Willingdon and Emigration to South Australia

Top: Parish church of St Mary-The-Virgin, Willingdon

Centre: Chalk Farm Hotel, Willingdon

Below: South Downs from Meadows Road

In a previous post titled English Origins in the 18th Century and posted on 5 July 2011, we read that John Mewett ( born 1778) married Elizabeth Woollar of Willingdon in 1803. Their children were: Samuel (1803), Elam (1805), Maria (1807), Harriett (1810), Sophia (1812), Naomi (1813), Lucy (1816), Moses (1819), Ruth (1821), Barbara (1824).

Samuel was married to Martha Balcomb in September 1828, in the Willingdon parish church of St Mary-The-Virgin where Samuel’s parents, his grandparents and great-grandparents had been married. The children born to Samuel and Martha in Willingdon were: Robert (1829), Susanna (1831), Charlotte (1833), Jesse (1835), Harriett (1837).

The baptism entries listed Samuel’s occupation as “labourer”, seemingly a general term to include agricultural labourer. Samuel gave his occupation as “shepherd” when he formally applied for a free passage to South Australia in June 1838. Shepherds were in demand in the two-year-old colony of South Australia. The family was soon on the high seas in the 300 ton barque Platina.

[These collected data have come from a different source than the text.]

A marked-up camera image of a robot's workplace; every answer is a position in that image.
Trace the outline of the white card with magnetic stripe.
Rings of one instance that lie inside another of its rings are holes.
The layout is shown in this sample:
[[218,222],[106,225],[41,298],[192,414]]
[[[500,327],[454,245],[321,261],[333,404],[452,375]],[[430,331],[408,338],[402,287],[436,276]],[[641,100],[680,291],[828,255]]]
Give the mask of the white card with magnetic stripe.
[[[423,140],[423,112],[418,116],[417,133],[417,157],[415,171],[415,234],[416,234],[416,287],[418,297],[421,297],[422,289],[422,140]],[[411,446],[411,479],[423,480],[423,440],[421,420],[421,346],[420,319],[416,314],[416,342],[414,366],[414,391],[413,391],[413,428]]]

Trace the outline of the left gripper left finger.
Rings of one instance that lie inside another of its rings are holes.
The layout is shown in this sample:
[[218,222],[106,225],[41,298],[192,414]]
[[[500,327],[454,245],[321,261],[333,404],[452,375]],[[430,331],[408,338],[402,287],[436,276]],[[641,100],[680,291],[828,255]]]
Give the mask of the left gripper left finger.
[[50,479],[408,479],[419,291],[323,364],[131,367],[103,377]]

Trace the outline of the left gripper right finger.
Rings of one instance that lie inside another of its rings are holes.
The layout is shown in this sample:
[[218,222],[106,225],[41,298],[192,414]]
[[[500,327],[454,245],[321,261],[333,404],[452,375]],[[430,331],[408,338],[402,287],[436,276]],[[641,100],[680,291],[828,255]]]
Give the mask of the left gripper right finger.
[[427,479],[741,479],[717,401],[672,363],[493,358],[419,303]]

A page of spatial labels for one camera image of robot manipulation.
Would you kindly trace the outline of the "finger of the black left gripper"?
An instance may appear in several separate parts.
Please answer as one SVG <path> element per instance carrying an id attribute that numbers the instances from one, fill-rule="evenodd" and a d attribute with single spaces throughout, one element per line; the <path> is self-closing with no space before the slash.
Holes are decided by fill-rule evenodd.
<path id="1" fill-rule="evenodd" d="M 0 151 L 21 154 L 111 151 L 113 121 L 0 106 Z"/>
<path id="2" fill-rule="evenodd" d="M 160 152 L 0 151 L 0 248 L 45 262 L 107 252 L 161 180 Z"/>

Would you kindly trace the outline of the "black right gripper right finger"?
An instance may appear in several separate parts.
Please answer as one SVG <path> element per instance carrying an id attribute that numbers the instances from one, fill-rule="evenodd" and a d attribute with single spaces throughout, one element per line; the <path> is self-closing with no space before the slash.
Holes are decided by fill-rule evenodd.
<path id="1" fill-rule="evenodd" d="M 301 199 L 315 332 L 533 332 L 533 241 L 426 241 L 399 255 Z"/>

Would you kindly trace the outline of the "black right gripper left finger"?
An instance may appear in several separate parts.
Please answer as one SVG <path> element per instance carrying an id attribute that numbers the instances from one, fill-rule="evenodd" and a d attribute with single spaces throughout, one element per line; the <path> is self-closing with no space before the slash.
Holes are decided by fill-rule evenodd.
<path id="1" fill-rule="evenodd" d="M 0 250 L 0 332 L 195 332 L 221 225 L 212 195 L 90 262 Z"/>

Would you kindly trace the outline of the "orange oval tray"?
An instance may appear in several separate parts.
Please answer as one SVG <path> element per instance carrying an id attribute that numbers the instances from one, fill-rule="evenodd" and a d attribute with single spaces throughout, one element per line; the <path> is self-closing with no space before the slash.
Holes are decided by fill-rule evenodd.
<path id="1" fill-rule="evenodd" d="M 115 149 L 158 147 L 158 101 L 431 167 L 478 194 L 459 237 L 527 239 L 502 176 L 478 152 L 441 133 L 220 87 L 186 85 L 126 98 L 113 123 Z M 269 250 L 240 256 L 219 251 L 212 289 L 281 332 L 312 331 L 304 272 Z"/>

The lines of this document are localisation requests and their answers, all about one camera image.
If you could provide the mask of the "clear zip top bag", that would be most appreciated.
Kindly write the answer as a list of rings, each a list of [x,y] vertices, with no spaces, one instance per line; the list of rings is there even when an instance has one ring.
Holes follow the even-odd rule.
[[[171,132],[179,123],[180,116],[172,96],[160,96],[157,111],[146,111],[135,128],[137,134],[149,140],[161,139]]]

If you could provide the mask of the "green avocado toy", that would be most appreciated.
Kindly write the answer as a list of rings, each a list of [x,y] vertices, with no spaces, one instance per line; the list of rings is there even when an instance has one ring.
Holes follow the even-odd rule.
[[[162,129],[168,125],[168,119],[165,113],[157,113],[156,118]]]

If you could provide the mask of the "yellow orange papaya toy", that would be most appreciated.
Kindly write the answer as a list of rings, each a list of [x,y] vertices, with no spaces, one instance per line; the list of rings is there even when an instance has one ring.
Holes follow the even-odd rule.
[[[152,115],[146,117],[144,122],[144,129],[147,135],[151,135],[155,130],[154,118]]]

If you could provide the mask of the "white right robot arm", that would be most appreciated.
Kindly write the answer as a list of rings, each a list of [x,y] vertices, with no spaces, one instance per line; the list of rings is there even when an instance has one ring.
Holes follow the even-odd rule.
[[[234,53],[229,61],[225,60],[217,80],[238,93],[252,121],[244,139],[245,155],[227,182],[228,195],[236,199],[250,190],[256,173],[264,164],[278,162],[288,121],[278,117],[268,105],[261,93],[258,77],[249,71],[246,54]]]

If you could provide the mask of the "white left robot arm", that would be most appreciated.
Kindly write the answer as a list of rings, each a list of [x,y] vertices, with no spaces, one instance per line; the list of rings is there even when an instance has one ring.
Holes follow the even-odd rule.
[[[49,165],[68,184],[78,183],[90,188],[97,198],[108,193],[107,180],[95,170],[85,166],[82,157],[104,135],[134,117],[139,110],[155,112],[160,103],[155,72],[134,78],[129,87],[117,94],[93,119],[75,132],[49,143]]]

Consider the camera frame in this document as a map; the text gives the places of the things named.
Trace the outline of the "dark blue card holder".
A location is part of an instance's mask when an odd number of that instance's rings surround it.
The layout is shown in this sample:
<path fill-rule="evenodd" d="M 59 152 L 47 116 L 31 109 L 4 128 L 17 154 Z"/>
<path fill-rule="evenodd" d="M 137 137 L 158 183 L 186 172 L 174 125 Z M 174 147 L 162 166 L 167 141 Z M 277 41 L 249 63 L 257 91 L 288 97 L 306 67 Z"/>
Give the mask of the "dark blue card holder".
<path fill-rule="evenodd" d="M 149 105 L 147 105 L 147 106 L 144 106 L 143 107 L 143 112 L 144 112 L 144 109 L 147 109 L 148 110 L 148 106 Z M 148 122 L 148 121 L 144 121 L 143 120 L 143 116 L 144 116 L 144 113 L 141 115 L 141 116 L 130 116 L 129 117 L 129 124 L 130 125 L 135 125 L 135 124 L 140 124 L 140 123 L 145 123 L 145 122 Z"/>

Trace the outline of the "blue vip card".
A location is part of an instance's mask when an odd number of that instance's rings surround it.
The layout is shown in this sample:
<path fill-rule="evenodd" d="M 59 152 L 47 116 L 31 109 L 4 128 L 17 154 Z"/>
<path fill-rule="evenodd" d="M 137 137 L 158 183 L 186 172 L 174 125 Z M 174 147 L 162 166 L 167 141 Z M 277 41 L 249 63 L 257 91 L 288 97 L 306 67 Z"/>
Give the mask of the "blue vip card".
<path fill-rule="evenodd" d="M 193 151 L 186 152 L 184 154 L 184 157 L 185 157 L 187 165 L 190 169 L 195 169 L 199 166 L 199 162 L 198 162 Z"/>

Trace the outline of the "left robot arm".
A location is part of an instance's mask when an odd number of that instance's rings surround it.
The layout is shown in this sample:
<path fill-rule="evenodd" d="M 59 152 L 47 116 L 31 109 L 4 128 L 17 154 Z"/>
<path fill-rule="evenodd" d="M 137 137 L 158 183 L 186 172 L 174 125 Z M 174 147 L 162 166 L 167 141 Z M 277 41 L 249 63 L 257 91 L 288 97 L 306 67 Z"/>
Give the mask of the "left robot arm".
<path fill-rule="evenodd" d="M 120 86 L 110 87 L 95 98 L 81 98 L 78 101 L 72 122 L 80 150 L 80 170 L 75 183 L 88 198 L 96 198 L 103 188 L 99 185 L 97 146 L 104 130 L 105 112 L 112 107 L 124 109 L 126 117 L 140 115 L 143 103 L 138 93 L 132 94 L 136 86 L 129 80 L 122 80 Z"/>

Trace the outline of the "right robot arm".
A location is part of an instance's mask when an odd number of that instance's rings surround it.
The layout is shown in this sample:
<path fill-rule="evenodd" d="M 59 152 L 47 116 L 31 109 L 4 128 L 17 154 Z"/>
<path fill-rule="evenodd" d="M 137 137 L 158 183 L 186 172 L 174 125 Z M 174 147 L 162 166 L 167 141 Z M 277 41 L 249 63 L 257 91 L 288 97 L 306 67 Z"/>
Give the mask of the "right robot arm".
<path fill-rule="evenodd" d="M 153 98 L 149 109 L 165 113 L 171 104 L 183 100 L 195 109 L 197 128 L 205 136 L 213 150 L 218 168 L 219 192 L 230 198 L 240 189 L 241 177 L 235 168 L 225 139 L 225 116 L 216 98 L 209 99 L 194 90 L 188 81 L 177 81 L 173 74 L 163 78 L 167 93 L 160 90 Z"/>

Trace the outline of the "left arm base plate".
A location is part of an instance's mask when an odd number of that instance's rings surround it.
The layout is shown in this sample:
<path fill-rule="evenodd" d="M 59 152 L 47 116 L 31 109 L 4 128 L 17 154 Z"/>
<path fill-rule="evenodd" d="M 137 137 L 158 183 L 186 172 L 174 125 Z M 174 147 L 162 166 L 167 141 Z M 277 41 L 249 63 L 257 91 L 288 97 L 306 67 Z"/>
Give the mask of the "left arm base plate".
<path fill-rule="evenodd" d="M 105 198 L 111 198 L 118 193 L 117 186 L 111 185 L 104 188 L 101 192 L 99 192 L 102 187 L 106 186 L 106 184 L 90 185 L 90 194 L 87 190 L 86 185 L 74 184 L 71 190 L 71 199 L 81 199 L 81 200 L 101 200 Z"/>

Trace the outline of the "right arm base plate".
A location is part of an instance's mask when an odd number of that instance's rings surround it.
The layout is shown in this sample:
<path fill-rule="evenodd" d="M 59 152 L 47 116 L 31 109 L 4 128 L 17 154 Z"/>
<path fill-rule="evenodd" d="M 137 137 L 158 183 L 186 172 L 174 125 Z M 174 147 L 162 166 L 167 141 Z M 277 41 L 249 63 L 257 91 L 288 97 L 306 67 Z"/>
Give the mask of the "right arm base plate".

The reasons for a young man’s decision to leave the country of his birth are not hard to find. Emigration to Australia in the early 19th century was more of an escape from the grim reality of English rural life than a dream of riches and wealth in the colonies. It was an unhappy time for farm labourers. Enclosure of the old open fields made farming more efficient, but the cottagers lost their small allotments and the valuable rights of pasturing a cow or pig on the common. They became mere wage labourers, debarred by law from seeking work outside their home parish and by the savage game laws from replenishing their larder with an occasional rabbit or bird. With a daily wage of 1s.6d (15 cents) they faced starvation. In 1830 a general agrarian uprising threatened the whole of the south-east of England.

THE PLATINA

The Platina had been built at Sunderland in 1830 and had been used as a convict ship in 1837 to transport 116 female convicts from London to Hobart. The voyage had taken 172 days, the slowest time for a convict ship in that year.

The Mewett family sailed from London aboard the Platina on September 25, 1838, three months after Samuel had applied for the free passage. The voyage to South Australia took 137 days, but the conditions for the emigrants were little better than they had been for the female convicts in 1837. The emigrants’ deck would have been a public dormitory with double bunks above for the married couples and a double bunk below for their children, a curtain being the only means of privacy. A bench down the middle of the deck was the migrants’ common table. Drinking water was usually polluted, and toilet facilities would have been inadequate, to say the least. The communal coughing, the crying of sick or hungry children, the groaning and retching of the ill, the arguing and yelling, all this would have made the voyage a living hell for all.

Harriett’s first birthday and Jesse’s third birthday occurred on board the Platina. One cannot imagine the birthdays were happy in the traditional way.

ADELAIDE

The Platina arrived at Port Adelaide on February 9, 1839, with 12  paying passengers and 15 children, and 70 emigrants and their children, and general cargo. Nine deaths had occurred during the voyage, including the three children of one couple who were passengers. The newspaper, Southern Australian, carried reports in the edition dated February 13, 1839, that complaints were made by the emigrants of their treatment during the voyage.

The South Australian Gazette and the Southern Australian later carried an advertisement in the form of a letter from the Platina’s surgeon (medical officer), James Weston M.D., who defended himself against any inference that the nine deaths had occurred through lack of medical attention. Forming part of the advertisement was another letter addressed to Mr Weston and signed by 34 emigrants, attesting to his “unwearied attention” and his “ceaseless activity and unabating zeal in that period of distress when the Lord was pleased through the instrumentality of the diarrhoea to make such fearful havoc among our small number”.

The eighth signature to this letter was that of Samuel Mewett and the ninth was the X of Mrs Mewett. In the Gazette Samuel’s signature was published as Samuel Meadett.

The Mewett family, having survived the ordeal of the voyage, settled temporarily in the environs of the District of Adelaide. The colony had been established just three years at that time; it is not hard to envisage the improvised nature of accommodation available to immigrants on their arrival at Port Adelaide.

Four more children were born to Samuel and Martha in South Australia: Elizabeth (1840), Thomas (1842), Ruth (1845), John (1852).

“This is Port Adelaide! Port Misery would be a better name; for nothing in any other part of the world can surpass it in every thing that is wretched and inconvenient.”